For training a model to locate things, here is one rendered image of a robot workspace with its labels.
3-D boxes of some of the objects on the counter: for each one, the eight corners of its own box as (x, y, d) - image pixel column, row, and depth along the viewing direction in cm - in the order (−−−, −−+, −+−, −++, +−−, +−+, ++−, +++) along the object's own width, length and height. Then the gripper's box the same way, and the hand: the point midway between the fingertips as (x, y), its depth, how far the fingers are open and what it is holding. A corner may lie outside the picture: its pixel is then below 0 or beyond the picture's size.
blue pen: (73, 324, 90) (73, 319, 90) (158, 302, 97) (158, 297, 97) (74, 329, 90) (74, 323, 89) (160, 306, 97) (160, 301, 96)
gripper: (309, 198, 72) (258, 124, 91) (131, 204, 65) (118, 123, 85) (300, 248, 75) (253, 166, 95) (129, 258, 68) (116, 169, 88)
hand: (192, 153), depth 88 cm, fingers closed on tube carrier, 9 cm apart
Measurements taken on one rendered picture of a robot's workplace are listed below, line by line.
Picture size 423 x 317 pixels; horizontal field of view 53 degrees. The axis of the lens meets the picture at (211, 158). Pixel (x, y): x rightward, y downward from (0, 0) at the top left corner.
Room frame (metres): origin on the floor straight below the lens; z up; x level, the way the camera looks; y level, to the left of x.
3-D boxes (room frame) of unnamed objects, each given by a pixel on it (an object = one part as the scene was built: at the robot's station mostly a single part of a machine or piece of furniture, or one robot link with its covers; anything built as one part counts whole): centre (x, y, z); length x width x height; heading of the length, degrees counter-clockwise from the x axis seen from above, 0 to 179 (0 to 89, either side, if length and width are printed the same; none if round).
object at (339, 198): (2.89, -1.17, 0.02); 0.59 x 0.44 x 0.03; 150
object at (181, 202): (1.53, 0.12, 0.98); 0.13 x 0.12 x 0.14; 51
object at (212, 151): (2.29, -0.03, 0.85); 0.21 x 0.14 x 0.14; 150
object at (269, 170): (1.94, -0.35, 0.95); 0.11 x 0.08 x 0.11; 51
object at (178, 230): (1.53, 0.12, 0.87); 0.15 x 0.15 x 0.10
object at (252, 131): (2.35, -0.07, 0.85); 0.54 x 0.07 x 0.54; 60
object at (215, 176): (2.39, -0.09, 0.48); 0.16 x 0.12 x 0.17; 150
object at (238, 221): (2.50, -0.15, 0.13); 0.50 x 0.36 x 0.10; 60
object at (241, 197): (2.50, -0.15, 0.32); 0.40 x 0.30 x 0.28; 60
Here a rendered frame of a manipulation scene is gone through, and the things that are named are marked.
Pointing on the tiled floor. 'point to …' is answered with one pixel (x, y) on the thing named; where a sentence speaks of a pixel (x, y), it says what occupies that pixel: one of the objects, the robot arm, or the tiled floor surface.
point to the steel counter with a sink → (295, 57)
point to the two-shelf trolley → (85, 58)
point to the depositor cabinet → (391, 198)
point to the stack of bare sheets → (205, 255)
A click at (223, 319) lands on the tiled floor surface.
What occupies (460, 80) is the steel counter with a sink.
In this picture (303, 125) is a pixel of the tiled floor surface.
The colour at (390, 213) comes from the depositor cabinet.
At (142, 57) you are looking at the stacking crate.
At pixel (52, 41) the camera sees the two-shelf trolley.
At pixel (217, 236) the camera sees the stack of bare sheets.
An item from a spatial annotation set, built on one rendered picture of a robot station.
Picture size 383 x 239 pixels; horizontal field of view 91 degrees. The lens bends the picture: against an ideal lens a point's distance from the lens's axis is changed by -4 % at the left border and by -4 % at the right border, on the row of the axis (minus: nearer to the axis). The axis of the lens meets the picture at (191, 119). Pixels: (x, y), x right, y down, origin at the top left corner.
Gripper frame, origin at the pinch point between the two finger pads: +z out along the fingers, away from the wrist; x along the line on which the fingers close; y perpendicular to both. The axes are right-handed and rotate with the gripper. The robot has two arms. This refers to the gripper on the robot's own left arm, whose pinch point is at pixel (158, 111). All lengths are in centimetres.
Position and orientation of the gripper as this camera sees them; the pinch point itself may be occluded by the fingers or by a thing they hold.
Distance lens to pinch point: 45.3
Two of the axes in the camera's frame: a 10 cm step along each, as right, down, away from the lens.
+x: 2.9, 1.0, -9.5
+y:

◆ **WHAT THE TASK REQUIRES**
Put down each entry again, unchanged and complete.

◆ **THE ANSWER**
For training a model to locate things, here is one rendered image of a robot workspace with its labels.
3-D boxes of some of the objects on the counter: for each one, the eight corners of its own box as (x, y, d) - image pixel column, row, and depth along the viewing direction in cm - in the order (−−−, −−+, −+−, −++, +−−, +−+, ++−, +++) along the object's own width, length and height. Then the gripper's box the same way, and the hand: the point midway between the fingertips as (x, y), its depth, how far the fingers are open and what it is holding. A corner may lie outside the picture: its pixel is then below 0 or beyond the picture's size.
blue pen: (73, 324, 90) (73, 319, 90) (158, 302, 97) (158, 297, 97) (74, 329, 90) (74, 323, 89) (160, 306, 97) (160, 301, 96)
gripper: (309, 198, 72) (258, 124, 91) (131, 204, 65) (118, 123, 85) (300, 248, 75) (253, 166, 95) (129, 258, 68) (116, 169, 88)
hand: (192, 153), depth 88 cm, fingers closed on tube carrier, 9 cm apart
Measurements taken on one rendered picture of a robot's workplace are listed below, line by line.
Picture size 423 x 317 pixels; horizontal field of view 53 degrees. The axis of the lens meets the picture at (211, 158). Pixel (x, y): x rightward, y downward from (0, 0) at the top left corner.
Room frame (metres): origin on the floor straight below the lens; z up; x level, the way the camera looks; y level, to the left of x.
3-D boxes (room frame) of unnamed objects, each given by a pixel on it (an object = one part as the scene was built: at the robot's station mostly a single part of a machine or piece of furniture, or one robot link with its covers; anything built as one part counts whole): centre (x, y, z); length x width x height; heading of the length, degrees counter-clockwise from the x axis seen from above, 0 to 179 (0 to 89, either side, if length and width are printed the same; none if round).
object at (339, 198): (2.89, -1.17, 0.02); 0.59 x 0.44 x 0.03; 150
object at (181, 202): (1.53, 0.12, 0.98); 0.13 x 0.12 x 0.14; 51
object at (212, 151): (2.29, -0.03, 0.85); 0.21 x 0.14 x 0.14; 150
object at (269, 170): (1.94, -0.35, 0.95); 0.11 x 0.08 x 0.11; 51
object at (178, 230): (1.53, 0.12, 0.87); 0.15 x 0.15 x 0.10
object at (252, 131): (2.35, -0.07, 0.85); 0.54 x 0.07 x 0.54; 60
object at (215, 176): (2.39, -0.09, 0.48); 0.16 x 0.12 x 0.17; 150
object at (238, 221): (2.50, -0.15, 0.13); 0.50 x 0.36 x 0.10; 60
object at (241, 197): (2.50, -0.15, 0.32); 0.40 x 0.30 x 0.28; 60
Here a rendered frame of a manipulation scene is gone through, and the things that are named are marked.
Pointing on the tiled floor. 'point to …' is answered with one pixel (x, y) on the thing named; where a sentence speaks of a pixel (x, y), it says what occupies that pixel: one of the objects, the robot arm, or the tiled floor surface.
point to the steel counter with a sink → (295, 57)
point to the two-shelf trolley → (85, 58)
point to the depositor cabinet → (391, 198)
point to the stack of bare sheets → (205, 255)
A click at (223, 319) lands on the tiled floor surface.
What occupies (460, 80) is the steel counter with a sink.
In this picture (303, 125) is a pixel of the tiled floor surface.
The colour at (390, 213) comes from the depositor cabinet.
At (142, 57) you are looking at the stacking crate.
At pixel (52, 41) the camera sees the two-shelf trolley.
At pixel (217, 236) the camera sees the stack of bare sheets.
An item from a spatial annotation set, built on one rendered picture of a robot station.
Picture size 383 x 239 pixels; horizontal field of view 91 degrees. The lens bends the picture: against an ideal lens a point's distance from the lens's axis is changed by -4 % at the left border and by -4 % at the right border, on the row of the axis (minus: nearer to the axis). The axis of the lens meets the picture at (191, 119). Pixels: (x, y), x right, y down, origin at the top left corner.
Gripper frame, origin at the pinch point between the two finger pads: +z out along the fingers, away from the wrist; x along the line on which the fingers close; y perpendicular to both. The axes are right-handed and rotate with the gripper. The robot has two arms. This refers to the gripper on the robot's own left arm, whose pinch point is at pixel (158, 111). All lengths are in centimetres.
Position and orientation of the gripper as this camera sees them; the pinch point itself may be occluded by the fingers or by a thing they hold.
Distance lens to pinch point: 45.3
Two of the axes in the camera's frame: a 10 cm step along each, as right, down, away from the lens.
+x: 2.9, 1.0, -9.5
+y:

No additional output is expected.